そしてジェクトはいつものように大声で笑った。

「あ……、」

……が、途中で笑うのを止めて、言った。

「少し、待っててくれねぇか?」

「うん、どうしたんだい?ジェクト。」

「ちょっくら、行ってくる。」

そう言うとジェクトは来た道を逆に走り始めた。


〜〜〜〜〜


「ふーっ、危ねぇ危ねぇ。
忘れちまうところだったぜ。」

ジェクトが向かった先はエボン=ドーム回廊。
そこで寝ているレインのところだ。

「あんなことしちまったら渡せるとは思えねぇからな。」

そう言うとジェクトは頭の鉢巻きとズボンのポケットに入っているネックレスを取り出し、レインに着けた。

「これが、俺からの誕生日プレゼントだ。
…………じゃあな。
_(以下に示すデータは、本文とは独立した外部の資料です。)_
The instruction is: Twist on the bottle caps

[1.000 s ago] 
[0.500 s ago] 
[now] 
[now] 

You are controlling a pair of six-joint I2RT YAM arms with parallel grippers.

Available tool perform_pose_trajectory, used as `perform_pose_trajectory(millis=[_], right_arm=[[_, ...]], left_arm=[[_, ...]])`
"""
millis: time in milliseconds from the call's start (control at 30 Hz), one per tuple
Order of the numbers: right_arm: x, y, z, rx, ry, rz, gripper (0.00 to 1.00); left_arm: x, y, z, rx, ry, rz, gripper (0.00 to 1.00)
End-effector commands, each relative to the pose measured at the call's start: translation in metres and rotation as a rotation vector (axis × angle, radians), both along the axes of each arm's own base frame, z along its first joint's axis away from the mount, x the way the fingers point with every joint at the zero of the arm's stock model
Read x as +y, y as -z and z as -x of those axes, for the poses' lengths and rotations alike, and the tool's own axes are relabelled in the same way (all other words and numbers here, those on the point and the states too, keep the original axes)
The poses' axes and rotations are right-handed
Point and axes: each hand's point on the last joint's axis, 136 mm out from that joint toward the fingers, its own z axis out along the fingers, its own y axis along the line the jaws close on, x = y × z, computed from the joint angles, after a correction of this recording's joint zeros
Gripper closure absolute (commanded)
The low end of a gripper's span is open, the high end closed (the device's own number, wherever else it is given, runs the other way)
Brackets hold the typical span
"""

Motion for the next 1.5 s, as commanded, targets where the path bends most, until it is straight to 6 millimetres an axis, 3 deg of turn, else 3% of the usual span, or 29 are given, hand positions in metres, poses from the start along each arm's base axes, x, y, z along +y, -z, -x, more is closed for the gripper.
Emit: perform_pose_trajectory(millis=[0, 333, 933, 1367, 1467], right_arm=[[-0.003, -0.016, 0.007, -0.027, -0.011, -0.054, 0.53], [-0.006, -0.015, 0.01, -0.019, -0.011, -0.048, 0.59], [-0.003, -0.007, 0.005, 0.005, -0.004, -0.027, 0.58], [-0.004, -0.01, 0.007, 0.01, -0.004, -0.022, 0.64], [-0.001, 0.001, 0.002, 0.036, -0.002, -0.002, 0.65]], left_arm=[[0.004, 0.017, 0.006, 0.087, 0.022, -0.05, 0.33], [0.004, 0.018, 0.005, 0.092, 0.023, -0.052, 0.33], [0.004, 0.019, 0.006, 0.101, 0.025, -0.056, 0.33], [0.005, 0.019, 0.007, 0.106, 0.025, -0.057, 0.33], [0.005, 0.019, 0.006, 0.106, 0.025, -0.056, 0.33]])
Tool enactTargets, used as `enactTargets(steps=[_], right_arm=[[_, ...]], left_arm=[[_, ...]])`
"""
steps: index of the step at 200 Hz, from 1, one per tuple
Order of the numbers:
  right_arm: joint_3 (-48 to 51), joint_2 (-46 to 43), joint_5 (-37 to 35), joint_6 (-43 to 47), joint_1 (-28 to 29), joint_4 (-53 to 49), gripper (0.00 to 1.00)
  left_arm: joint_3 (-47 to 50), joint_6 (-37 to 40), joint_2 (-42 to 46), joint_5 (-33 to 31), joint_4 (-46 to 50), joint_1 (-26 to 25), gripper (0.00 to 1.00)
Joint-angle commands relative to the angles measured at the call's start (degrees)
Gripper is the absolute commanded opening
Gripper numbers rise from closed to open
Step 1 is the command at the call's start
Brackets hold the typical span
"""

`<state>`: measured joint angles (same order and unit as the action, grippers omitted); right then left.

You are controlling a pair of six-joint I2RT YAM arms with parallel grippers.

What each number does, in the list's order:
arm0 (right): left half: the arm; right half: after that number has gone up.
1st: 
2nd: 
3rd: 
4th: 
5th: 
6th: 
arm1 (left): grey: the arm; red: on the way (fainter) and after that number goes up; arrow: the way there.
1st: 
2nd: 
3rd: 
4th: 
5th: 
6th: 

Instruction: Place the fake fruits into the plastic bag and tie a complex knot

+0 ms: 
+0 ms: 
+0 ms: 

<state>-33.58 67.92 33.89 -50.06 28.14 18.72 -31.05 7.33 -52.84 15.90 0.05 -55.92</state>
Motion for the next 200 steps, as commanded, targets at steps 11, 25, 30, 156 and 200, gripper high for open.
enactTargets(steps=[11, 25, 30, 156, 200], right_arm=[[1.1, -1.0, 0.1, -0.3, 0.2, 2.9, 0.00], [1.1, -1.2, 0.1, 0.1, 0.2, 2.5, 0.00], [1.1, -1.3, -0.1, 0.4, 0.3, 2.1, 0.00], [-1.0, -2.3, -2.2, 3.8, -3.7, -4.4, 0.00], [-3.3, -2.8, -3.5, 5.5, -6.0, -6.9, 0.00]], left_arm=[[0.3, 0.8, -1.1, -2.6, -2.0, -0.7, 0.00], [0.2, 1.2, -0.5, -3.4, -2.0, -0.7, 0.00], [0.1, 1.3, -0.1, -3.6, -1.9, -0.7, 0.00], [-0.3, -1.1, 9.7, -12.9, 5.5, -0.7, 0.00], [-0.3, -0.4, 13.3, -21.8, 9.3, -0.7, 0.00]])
」

そう言うとジェクトはブラスカとアーロンの所へ走り出した。


〜〜〜〜〜


ジェクトは走ってブラスカの所に行ってこう言った。

「わりぃな!
………アーロン。
最後だ……少しだけ、良いか?
あのよ…、
わりぃ、やっぱ止めとくわ。」

何か頼みたそうだが言いづらくなるジェクト。

「いいから言えよ!」

「そうか、じゃあ言っちまうぞ!
…………息子をたのむ。」

「あっ……!」

「ザナルカンドのアイツを頼む。
アイツ……泣き虫だからな!
誰かついててやんねえと、心配で心配でよぉ……。
だからよ……頼むわ。」

「しかし、ザナルカンドなんてどうやって行けば……。」

「へっへへ、なんだよ。
なっさけねえな!
お前の言う『無限の可能性』ってヤツでなんとかしてみろよ!」

「……ああ!
やってやろうじゃないか!
約束しよう。
アンタの息子は俺が守る。
死んでも……守ってやる。」

「すまねえな、アーロン。
お前はカタブツ野郎だが……
そういうとこ、キライじゃなかったぜ。
っと、もう一つ。
レインの面倒もしっかり見てやれよ。
アイツは俺の娘第一号だからな!!」

「…………あぁ!!」

そして、ブラスカとジェクトはユウナレスカの待つ扉の向こうへ歩み出した。